In summary, then, the peasants of the great majority of the regions of the empire—of those regions which are here being called “estate” regions—had viewed the Duma with indifference or hostility since 1907, the year in which political tranquility had been restored in the Russian countryside. Indeed, the peasants’ disillusionment with the Duma had been merely one of the signs of the restoration of tranquility, like the decline in the number of agrarian disturbances in 1907. The onset of tranquility, the disillusionment with the Duma, and the decline in the number of disturbances had all resulted fundamentally from the dashing of the peasants’ hopes for a black partition. This had been their constant and almost exclusive objective; when it had begun to appear unattainable, they had responded by lapsing into apathy, not by shifting their attention to lesser, more readily attainable objectives.

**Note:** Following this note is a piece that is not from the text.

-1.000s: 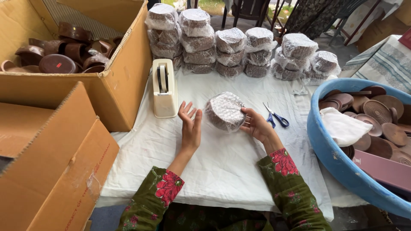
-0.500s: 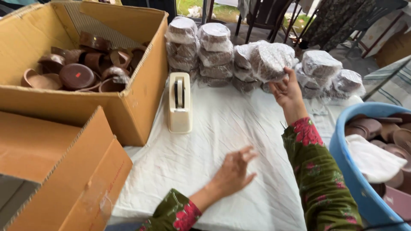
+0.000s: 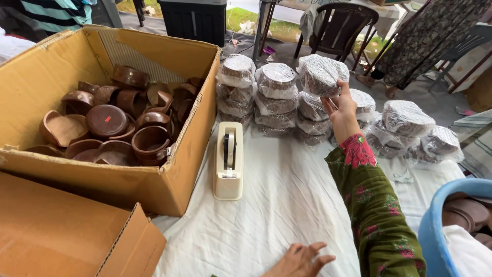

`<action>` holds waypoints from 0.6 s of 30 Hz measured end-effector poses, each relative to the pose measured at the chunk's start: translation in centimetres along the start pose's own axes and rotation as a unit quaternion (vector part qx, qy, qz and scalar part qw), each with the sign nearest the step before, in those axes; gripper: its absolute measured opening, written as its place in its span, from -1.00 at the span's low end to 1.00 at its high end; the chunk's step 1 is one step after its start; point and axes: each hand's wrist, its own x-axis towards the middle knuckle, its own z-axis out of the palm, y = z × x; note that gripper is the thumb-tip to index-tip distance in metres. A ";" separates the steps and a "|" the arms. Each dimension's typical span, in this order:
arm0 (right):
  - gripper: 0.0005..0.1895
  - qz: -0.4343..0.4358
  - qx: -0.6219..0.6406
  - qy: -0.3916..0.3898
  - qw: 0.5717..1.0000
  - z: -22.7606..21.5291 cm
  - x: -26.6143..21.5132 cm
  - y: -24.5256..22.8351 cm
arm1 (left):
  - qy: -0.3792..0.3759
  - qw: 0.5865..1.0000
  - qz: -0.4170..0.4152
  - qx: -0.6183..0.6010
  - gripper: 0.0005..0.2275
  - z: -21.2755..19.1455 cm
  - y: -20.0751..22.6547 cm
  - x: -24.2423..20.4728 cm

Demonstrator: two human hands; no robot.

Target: The person wraps a stack of brown circular items in plastic wrap and secures it with tape, then places it with other wrapped stacks. They then pick up a brown pot, wipe it with a white cloth, and place it on the table. Finally, they pick up a brown lid, wipe it with the cloth, and place it on the table.

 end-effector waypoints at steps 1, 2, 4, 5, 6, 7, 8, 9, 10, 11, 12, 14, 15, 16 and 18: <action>-0.44 0.001 -0.002 0.001 1.000 0.1 0.4 0.4 | 0.000 1.000 -0.001 -0.001 -0.58 0.8 0.0 0.1; -0.46 -0.005 -0.013 0.007 1.000 0.3 0.8 0.6 | 0.003 1.000 0.014 0.008 -0.53 1.4 -0.2 0.4; -0.48 -0.012 -0.026 0.014 1.000 0.5 1.1 0.9 | 0.007 0.999 0.030 0.016 -0.49 4.8 -1.1 0.3; -0.49 -0.027 -0.033 0.024 0.999 0.4 1.1 1.0 | 0.044 0.997 0.031 0.050 -0.55 7.4 -1.9 0.0; -0.51 -0.041 -0.042 0.034 0.998 0.3 1.0 1.2 | 0.080 0.993 0.031 0.084 -0.60 10.1 -2.6 -0.4; -0.51 -0.041 -0.043 0.035 0.998 0.1 1.2 1.0 | 0.081 0.993 0.030 0.083 -0.60 10.8 -2.8 -0.4; -0.52 -0.047 -0.043 0.037 0.997 -0.3 1.3 1.1 | 0.103 0.988 0.032 0.114 -0.61 11.4 -2.9 -0.6; -0.52 -0.052 -0.043 0.040 0.997 -0.6 1.3 1.2 | 0.125 0.981 0.033 0.145 -0.61 12.1 -3.1 -0.8; -0.52 -0.052 -0.043 0.042 0.997 -0.8 0.9 1.1 | 0.124 0.981 0.033 0.143 -0.61 11.6 -2.6 -0.7; -0.52 -0.062 -0.051 0.037 0.996 -1.0 0.5 1.0 | 0.127 0.985 0.024 0.111 -0.65 11.2 -2.2 -0.7; -0.52 -0.072 -0.058 0.030 0.995 -1.0 0.2 0.8 | 0.131 0.988 0.015 0.080 -0.69 10.7 -1.9 -0.4; -0.51 -0.095 -0.080 0.026 0.992 -1.0 0.0 0.8 | 0.118 0.991 -0.009 0.058 -0.72 13.7 -2.6 -1.2; -0.51 -0.117 -0.102 0.022 0.988 -1.0 -0.1 1.0 | 0.104 0.993 -0.034 0.037 -0.74 15.1 -3.0 -1.8; -0.51 -0.116 -0.101 0.022 0.988 -1.2 -0.2 0.9 | 0.104 0.993 -0.034 0.037 -0.74 15.8 -3.4 -1.9; -0.48 -0.112 -0.151 -0.002 0.982 -1.6 -0.3 0.6 | 0.134 0.986 -0.017 0.094 -0.79 17.3 -4.1 -1.9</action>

In the Baltic region, Kovno province, and Siberia, on the other hand, the peasants had never focused exclusively on the land question. Even during the revolutionary upsurge of 1905 and 1906, the peasants of these “class” regions had sought such goals as civil liberties, autonomy for local governments and for minority cultures and religions, increased rural wage rates, and improved agricultural marketing conditions. Moreover, they had sometimes sought these goals with as much fervor as they sought land. In the post-1907 atmosphere of tranquility, the peasants of these regions continued to pursue many of these objectives, and they continued also to view the Duma as a means by which some of these objectives might be attained.
During the 1912 elections themselves, the regional distinctions among the peasantry were revealed very clearly. They were evident even from aggregate data summarizing the party affiliations of the peasant deputies who were elected, despite the fact that the national party labels tended to disguise them to a certain degree.
In all, seventy-four peasant deputies were elected to the Duma in 1912, fifty-four of whom were curial deputies and twenty of whom were at-large deputies. Their breakdown by party in the two major types of regions is illustrated in table 1.17
The deputies from the class regions stood considerably to the left of the deputies from the estate regions. All of the former belonged to liberal or revolutionary parties, while most of the latter belonged to conservative or moderate parties and none to a revolutionary party.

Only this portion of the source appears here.